Одна бабенка пискнула:

— Боярин чегой-то на кухню подался, можа чего и притащит?

Подождем, деваться некуда. Минуты тянулись размеренно. Женщины все убрали, стол протерли и даже застелили чистой скатертью, свечей натаскали. Я сложил инструменты, зажег свечку и поставил на табуретке в головах у Мстислава. Теперь ссылки на плохую видимость не пройдут!

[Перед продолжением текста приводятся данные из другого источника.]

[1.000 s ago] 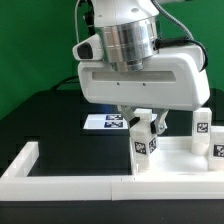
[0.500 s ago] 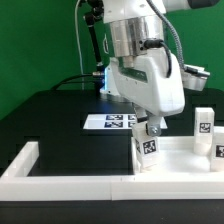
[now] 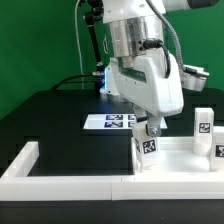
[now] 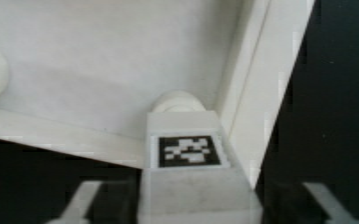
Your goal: Assemble square table
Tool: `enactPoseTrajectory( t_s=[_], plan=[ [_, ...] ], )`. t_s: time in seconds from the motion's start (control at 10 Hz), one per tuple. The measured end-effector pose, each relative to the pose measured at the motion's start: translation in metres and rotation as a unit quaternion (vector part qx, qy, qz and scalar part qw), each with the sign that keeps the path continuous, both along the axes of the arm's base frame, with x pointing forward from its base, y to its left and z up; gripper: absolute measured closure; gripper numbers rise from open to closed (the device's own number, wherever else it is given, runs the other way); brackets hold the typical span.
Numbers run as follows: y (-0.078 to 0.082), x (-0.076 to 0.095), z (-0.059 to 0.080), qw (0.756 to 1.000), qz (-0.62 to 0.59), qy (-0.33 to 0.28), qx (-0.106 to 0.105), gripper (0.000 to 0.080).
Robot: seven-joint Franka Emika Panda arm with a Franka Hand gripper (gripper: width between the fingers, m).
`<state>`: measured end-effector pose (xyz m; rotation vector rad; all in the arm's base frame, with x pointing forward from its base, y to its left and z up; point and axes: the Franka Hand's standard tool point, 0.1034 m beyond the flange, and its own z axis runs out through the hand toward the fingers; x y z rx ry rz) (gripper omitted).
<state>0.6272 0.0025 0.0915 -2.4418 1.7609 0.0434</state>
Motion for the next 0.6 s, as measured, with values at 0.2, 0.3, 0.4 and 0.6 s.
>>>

Боярина и не видно, и не слышно. Сидит поди, на кухне, вкусно кушает и рассказывает зевающему поваренку, как он в одиночку князя вылечил. Другие бояре в обморок попадали, лекарь, как страшную рану увидал, под лавку забился, и только он, Богуслав не подкачал. И-эх! Ладно, спать пора — неусыпная стража к больному на ночь приставлена.

Только-только начал умащиваться на топчан, дверь распахнулась и челядь, под руководством Богуслава, стала расставлять по столу посуду и раскладывать еду. Появились зажаренные рябчики, колбаса, копченое сало, соленые огурчики, белый хлеб, блюдо яблок, кувшин с какой-то жидкостью и две бутылки водки. Боярин обвел рукой все это изобилие и произнес:

— Чем богаты, тем и рады. Извини, ночью особых разносолов не добыть. И готовить уже поздновато. Сгреб все, что было в кухне и сюда, тебя, основного работника кормить. Уж не взыщи, ежели что не так.

— Все отлично! — кинулся я к столу с редким воодушевлением, — всего хватит, еды выше крыши!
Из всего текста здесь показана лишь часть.